Il est incontestable que toutes les grandes époques sont animées d’un certain esprit, dirigées par un certain principe (différent selon les époques), qui pénètre la masse entière et qui oriente les efforts de tous vers un même but ; pour ne citer qu’un seul grand exemple : Louis XIV disant « l’État, c’est moi » ne fait que résumer l’esprit de son époque, et, dans la littérature, Malherbe, Chapelain, Balzac et Corneille l’ont préparé, aussi bien que Descartes dans la philosophie et Richelieu dans la politique. Or, les idées, aussi bien que les hommes, naissent les unes des autres ; elles ont leur jeunesse, leur maturité, et leur crise finale qui est un nouvel enfantement ; c’est leur évolution logique. Les principes directeurs créent un état de choses, et se modifient, par le fait même de cette « réalisation », jusqu’à l’épuisement ; chaque nouveau principe est salué comme une foi nouvelle et définitive (lyrisme), il se réalise plus ou moins imparfaitement (épopée), puis il s’effondre devant un nouveau principe (drame).

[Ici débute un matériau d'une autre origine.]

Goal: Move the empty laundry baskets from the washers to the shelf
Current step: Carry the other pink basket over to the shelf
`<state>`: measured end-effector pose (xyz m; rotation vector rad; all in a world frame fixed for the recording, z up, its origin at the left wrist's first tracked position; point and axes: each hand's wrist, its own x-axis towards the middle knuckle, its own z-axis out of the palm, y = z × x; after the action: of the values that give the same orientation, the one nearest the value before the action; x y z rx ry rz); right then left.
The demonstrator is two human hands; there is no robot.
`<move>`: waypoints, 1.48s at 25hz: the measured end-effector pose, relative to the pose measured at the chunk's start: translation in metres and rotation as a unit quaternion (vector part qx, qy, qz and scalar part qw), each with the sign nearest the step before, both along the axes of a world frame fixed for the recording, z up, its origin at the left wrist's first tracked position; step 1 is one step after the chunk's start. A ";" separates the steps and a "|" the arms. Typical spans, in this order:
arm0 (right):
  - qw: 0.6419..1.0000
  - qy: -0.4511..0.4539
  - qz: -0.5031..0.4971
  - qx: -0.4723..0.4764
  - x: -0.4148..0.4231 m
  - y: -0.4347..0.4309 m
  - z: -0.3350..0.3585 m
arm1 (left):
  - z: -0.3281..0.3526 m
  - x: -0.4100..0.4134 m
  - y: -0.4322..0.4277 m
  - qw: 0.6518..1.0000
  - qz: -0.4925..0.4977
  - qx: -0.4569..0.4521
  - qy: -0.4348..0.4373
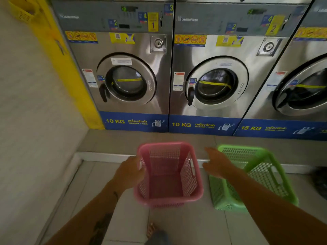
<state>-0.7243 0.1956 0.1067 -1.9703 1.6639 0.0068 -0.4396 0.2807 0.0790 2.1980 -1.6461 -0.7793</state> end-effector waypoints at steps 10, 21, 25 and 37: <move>0.994 0.076 0.032 0.065 0.025 -0.144 -0.160 | -0.168 0.054 -0.141 0.990 -0.032 0.066 -0.121; 0.988 0.149 0.038 0.019 0.028 -0.205 -0.396 | -0.365 0.067 -0.162 0.988 0.023 0.067 -0.137; 0.987 0.155 0.050 -0.006 0.026 -0.218 -0.392 | -0.366 0.071 -0.170 0.993 0.017 0.050 -0.109; 0.993 0.038 0.093 -0.065 0.042 -0.230 -0.142 | -0.136 0.096 -0.130 0.991 0.104 -0.031 -0.076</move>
<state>-0.6822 -0.0347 -0.0351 -2.2437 1.5563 0.0438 -0.3436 0.1510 -0.0570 2.3854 -1.4534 -0.5097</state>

Telle est l’évolution normale, dans ses grandes lignes ; d’autre part, il est évident que l’esprit général d’une époque n’impose pas, heureusement, un moule uniforme à tous les individus ; outre les attardés d’une époque précédente et les précurseurs d’une époque nouvelle, il y a la variété des tempéraments, les combinaisons infinies de la vie. D’où il résulte qu’il importe essentiellement de distinguer, dans toute œuvre littéraire, la valeur relative de la valeur absolue.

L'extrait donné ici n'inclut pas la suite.